To find out, they made a computer model of the region’s oil rigs and other human-built structures, like wind turbines. Then they released virtual larvae — like those that create coral reefs — and watched them spread. The team discovered that these networks of oil rigs can help threatened species migrate throughout the North Sea, moving from rig to rig and settling into new natural environments as well.
That kind of colonization could help species expand their geographic ranges even while climate change shrinks livable ocean habitat elsewhere. As a secondary benefit, it could also help prop up commercial North Sea fisheries.
“These results provide the first study showing that a system of anthropogenic structures can have international conservation significance by creating ecologically connected networks and by acting as stepping stones for cross-border interconnection to natural populations,” the authors write.
Their study makes a lot of sense to Milton Love, a fish biologist at the University of California, Santa Barbara, who wasn’t involved with the research. His own work off the coast of California has shown how reefs can help prop up overfished species.
“Really, the decision of what to do with platforms that are uneconomical to operate involves both science and philosophy,” Love says. “There is a growing body of research that demonstrates that at least some platforms probably increase the numbers of at least some marine species.” Nonetheless, he says, many people are uniformly opposed to the idea of leaving artificial structures in the ocean, regardless of these new pop-up ecosystems.
The findings come amid a controversy over the fate of oil platforms worldwide.

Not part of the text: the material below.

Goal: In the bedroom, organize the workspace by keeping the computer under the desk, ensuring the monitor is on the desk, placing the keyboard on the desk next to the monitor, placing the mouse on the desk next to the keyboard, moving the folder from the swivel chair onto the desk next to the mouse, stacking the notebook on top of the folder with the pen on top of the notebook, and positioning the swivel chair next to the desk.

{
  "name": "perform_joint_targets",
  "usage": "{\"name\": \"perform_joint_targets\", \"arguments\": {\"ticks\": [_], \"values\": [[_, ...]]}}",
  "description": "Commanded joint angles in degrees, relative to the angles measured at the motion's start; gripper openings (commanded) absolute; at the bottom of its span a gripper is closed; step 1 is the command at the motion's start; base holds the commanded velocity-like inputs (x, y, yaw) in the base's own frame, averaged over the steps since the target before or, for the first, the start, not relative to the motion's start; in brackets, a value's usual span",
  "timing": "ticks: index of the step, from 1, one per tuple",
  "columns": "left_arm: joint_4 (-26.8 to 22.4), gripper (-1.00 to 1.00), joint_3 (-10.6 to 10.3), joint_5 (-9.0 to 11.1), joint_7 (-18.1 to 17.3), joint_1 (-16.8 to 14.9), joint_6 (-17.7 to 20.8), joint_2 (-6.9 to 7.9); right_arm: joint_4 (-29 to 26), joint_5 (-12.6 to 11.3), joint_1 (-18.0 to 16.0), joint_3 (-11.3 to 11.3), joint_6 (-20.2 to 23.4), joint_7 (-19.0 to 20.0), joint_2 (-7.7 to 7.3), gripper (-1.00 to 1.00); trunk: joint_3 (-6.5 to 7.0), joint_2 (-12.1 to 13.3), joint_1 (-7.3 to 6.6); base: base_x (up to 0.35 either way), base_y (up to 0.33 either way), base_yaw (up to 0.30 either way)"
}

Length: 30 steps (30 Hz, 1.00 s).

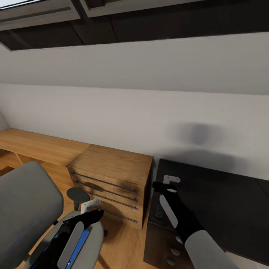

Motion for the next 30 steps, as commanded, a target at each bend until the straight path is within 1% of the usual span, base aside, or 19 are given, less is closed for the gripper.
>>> {"name": "perform_joint_targets", "arguments": {"ticks": [1,21,25,30], "values": [[-0.1,1.0,-0.1,0.6,0.6,0.0,0.1,0.04,-0.1,-0.5,-0.1,0.2,0.2,-0.5,-0.03,1.0,-0.08,-0.1,0.01,0.0,0.0,0.0],[0.0,1.0,-0.1,0.7,0.5,0.0,0.0,0.04,-0.3,-0.6,0.0,0.2,0.1,-0.5,0.06,1.0,-0.08,-0.1,0.01,0.0,0.0,0.0],[0.0,1.0,-0.1,0.7,0.5,0.0,0.0,0.08,-0.5,-0.6,0.0,0.1,0.2,-0.5,0.01,1.0,-0.08,-0.1,0.01,-0.218,0.0,0.0],[0.0,1.0,-0.1,0.7,0.5,0.0,0.0,0.13,-0.5,-0.6,0.0,0.1,0.2,-0.5,0.02,1.0,-0.08,-0.1,0.01,-0.322,0.0,0.0]]}}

In the U.S., federal law requires companies to remove their platforms once they’re no longer productive. But there are some short-term exemptions. For example, California law allows oil companies to convert their derelict derricks into reefs by removing the top sections and leaving the deep-sea portion behind. This process removes the eye sore and any hazard to ships, but leaves behind the reef in a process commonly called Rig-to-Reef. However, few U.S. companies have gone this route so far, citing onerous regulations.

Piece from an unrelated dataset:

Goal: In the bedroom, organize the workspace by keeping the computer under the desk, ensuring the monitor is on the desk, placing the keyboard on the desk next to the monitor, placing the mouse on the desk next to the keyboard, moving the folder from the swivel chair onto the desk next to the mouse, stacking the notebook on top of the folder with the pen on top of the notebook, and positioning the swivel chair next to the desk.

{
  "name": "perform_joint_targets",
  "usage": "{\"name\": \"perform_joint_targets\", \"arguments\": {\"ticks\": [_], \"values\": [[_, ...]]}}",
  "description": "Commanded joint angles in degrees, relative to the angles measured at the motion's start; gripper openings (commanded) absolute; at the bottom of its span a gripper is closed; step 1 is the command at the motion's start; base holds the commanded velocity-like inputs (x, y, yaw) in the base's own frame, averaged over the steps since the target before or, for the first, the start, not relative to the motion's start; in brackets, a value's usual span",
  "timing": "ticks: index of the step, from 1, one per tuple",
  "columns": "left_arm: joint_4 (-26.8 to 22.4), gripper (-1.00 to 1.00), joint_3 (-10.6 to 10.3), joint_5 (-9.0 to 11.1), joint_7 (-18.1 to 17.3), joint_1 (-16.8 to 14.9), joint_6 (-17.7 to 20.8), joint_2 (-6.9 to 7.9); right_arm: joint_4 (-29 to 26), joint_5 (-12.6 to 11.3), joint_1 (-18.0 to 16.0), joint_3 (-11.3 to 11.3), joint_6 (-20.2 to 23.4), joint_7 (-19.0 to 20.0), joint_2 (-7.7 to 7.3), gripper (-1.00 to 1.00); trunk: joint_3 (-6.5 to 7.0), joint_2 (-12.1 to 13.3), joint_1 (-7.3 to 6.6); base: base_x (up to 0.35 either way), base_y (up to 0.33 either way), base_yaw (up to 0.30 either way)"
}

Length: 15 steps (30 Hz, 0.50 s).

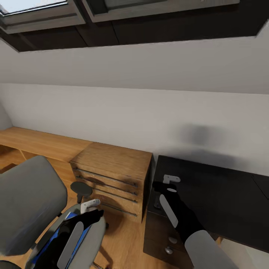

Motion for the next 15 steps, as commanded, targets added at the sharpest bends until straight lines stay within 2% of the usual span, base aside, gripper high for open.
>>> {"name": "perform_joint_targets", "arguments": {"ticks": [1,6,15], "values": [[-0.1,1.0,-0.1,0.6,0.6,0.0,0.1,0.05,-0.1,-0.5,0.0,0.2,0.2,-0.5,-0.05,1.0,-0.08,-0.1,-0.02,-0.334,0.0,-0.006],[0.0,1.0,-0.1,0.6,0.6,0.0,0.1,0.05,-0.1,-0.5,0.0,0.2,0.2,-0.5,-0.07,1.0,-0.08,-0.1,-0.02,-0.335,0.0,-0.107],[0.0,1.0,-0.1,0.6,0.6,0.0,0.1,0.01,-0.1,-0.4,0.0,0.1,0.2,-0.5,-0.08,1.0,-0.08,-0.1,-0.02,-0.316,0.0,-0.242]]}}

And Ed Chesney, an ecologist at the Louisiana University Marine Consortium who wasn’t involved in the study, says U.S. companies still can’t legally leave platforms in shallow waters, where officials worry about shipping hazards. That’s a problem because shallower waters, like the ones he studies along the Gulf Coast, are typically better for reefs anyway.
“In our area, the effects we’ve observed are overwhelmingly positive for fish and other biota,” Chesney says.
And in the North Sea, oil companies don’t have any option to convert rigs into permanent reefs. They’re governed by the so-called Oslo-Paris Agreement, which was developed after Shell Oil proposed dragging their rigs out to deeper waters and dumping them in the mid-1990s. The idea angered Green Peace and other ocean advocates, who shut the effort down by occupying the oil platforms.
Now, all rigs there have to be dismantled.
Henry says that, if her computer models are correct, that policy could be bad news at two rigs in particular. This pair of platforms support unique coral colonies downstream in Norwegian waters and act as “lifelines,” letting otherwise isolated populations breed with their far-off kin.
“We’re now on an aggressive coral-collecting campaign with the operators, their deep-sea dive teams and ROV crews to sample corals for genetic analysis so we can ground-truth what our simulations suggest,” Henry says.
However, wind turbines are only increasing in the world’s oceans, Chesney says. That could offer some opportunity for new artificial reefs to replace the old.
“We should still strive for a clean seabed,” Henry says. “But we also shouldn’t view a rig left in place as a bad thing necessarily. Our study shows that some rigs can maybe have conservation benefits to ecosystems.”
Their results were published August 16 in the journal Nature.